Fasshauer Mathias, Lincke Thomas, Witzigmann Helmut, Kluge Regine, Tannapfel Andrea, Moche Michael, Buchfelder Michael, Petersenn Stephan, Kratzsch Juergen, Paschke Ralf, Koch Christian A
Division of Endocrinology and Nephrology, University of Leipzig, Philipp-Rosenthalstr. 27, 04103 Leipzig, Germany.
BMC Cancer. 2006 Apr 27;6:108. doi: 10.1186/1471-2407-6-108.
ACTH overproduction within the pituitary gland or ectopically leads to hypercortisolism. Here, we report the first case of Cushing' syndrome caused by an ectopic ACTH-secreting neuroendocrine carcinoma of the mesentery. Moreover, diagnostic procedures and pitfalls associated with ectopic ACTH-secreting tumors are demonstrated and discussed.
A 41 year-old man presented with clinical features and biochemical tests suggestive of ectopic Cushing's syndrome. First, subtotal thyroidectomy was performed without remission of hypercortisolism, because an octreotide scan showed increased activity in the left thyroid gland and an ultrasound revealed nodules in both thyroid lobes one of which was autonomous. In addition, the patient had a 3 mm hypoenhancing lesion of the neurohypophysis and a 1 cm large adrenal tumor. Surgical removal of the pituitary lesion within the posterior lobe did not improve hypercortisolism and we continued to treat the patient with metyrapone to block cortisol production. At 18-months follow-up from initial presentation, we detected an ACTH-producing neuroendocrine carcinoma of the mesentery by using a combination of octreotide scan, computed tomography scan, and positron emission tomography. Intraoperatively, use of a gamma probe after administration of radiolabeled (111)In-pentetreotide helped identify the mesenteric neuroendocrine tumor. After removal of this carcinoma, the patient improved clinically. Laboratory testing confirmed remission of hypercortisolism. An octreotide scan 7 months after surgery showed normal results.
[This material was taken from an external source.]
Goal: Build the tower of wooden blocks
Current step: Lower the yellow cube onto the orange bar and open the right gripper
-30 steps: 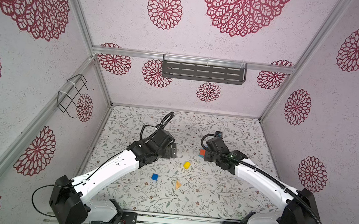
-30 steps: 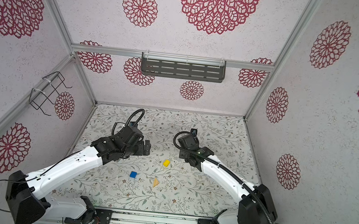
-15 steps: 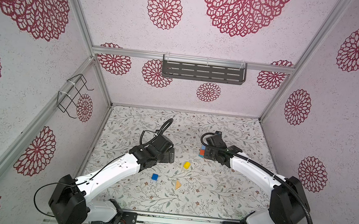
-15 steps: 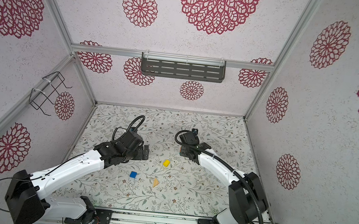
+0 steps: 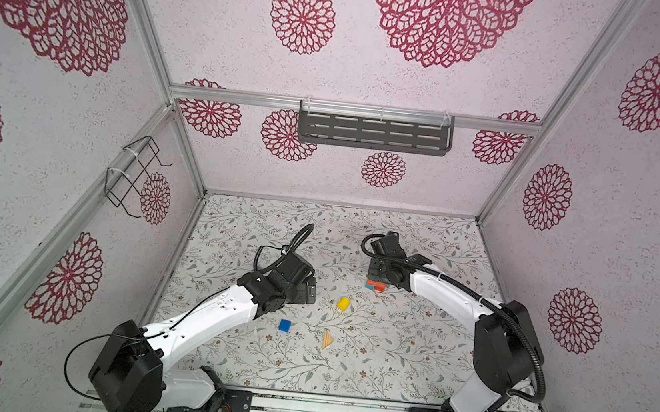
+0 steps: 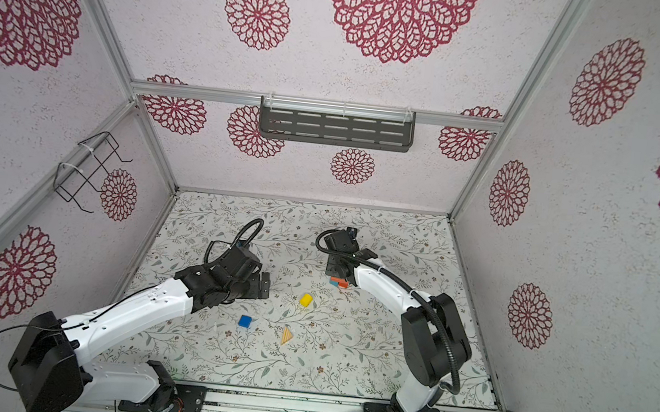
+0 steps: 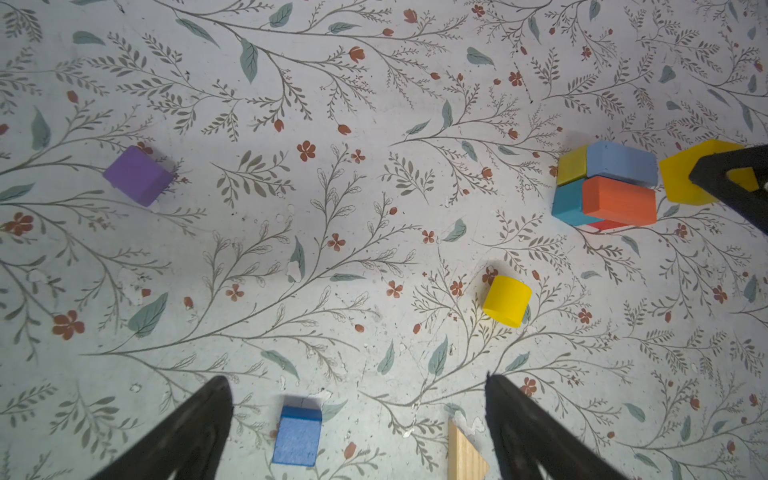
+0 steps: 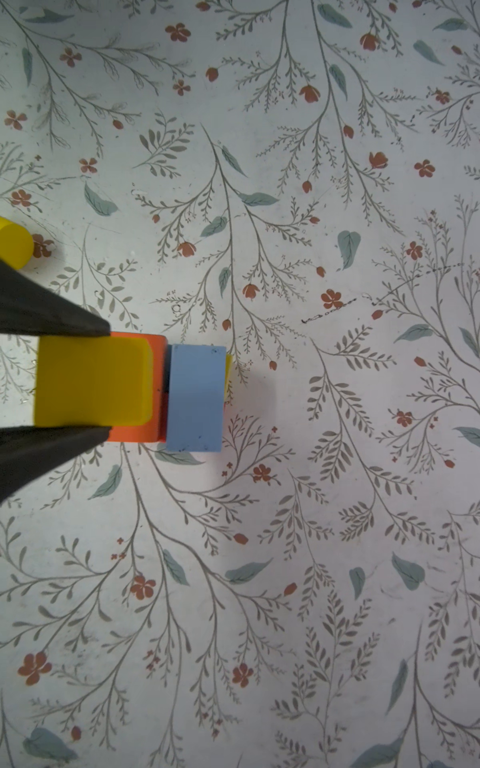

This case underscores the diagnostic challenge in identifying an ectopic ACTH-producing tumor and the pluripotency of cells, in this case of mesenteric cells that can start producing and secreting ACTH. It thereby helps elucidate the pathogenesis of neuroendocrine tumors. This case also suggests that patients with ectopic Cushing's syndrome and an octreotide scan positive in atypical locations may benefit from explorative radioguided surgery using (111)In-pentetreotide and a gamma probe.
垂体或异位促肾上腺皮质激素(ACTH)分泌过多会导致皮质醇增多症。在此,我们报告首例由肠系膜异位分泌ACTH的神经内分泌癌引起的库欣综合征病例。此外,还展示并讨论了与异位分泌ACTH肿瘤相关的诊断程序和陷阱。
一名41岁男性患者出现提示异位库欣综合征的临床特征和生化检查结果。首先,患者接受了甲状腺次全切除术,但皮质醇增多症未缓解,因为奥曲肽扫描显示左甲状腺腺体内活性增强,超声检查发现双侧甲状腺叶有结节,其中一个为自主性结节。此外,患者垂体神经部有一个3毫米的低强化病变以及一个1厘米大小的肾上腺肿瘤。手术切除垂体后叶病变并未改善皮质醇增多症,我们继续用美替拉酮治疗患者以阻断皮质醇生成。自首次就诊起18个月的随访中,我们通过联合使用奥曲肽扫描、计算机断层扫描和正电子发射断层扫描检测到肠系膜有一个分泌ACTH的神经内分泌癌。术中,在给予放射性标记的(111)铟 - 喷替肽后使用γ探测器有助于识别肠系膜神经内分泌肿瘤。切除该癌后,患者临床症状改善。实验室检查证实皮质醇增多症缓解。术后7个月的奥曲肽扫描结果正常。
该病例强调了识别异位分泌ACTH肿瘤的诊断挑战以及细胞的多能性,在本病例中是肠系膜细胞能够开始产生和分泌ACTH。从而有助于阐明神经内分泌肿瘤的发病机制。该病例还表明,异位库欣综合征且奥曲肽扫描在非典型部位呈阳性的患者可能受益于使用(111)铟 - 喷替肽和γ探测器的探索性放射性导向手术。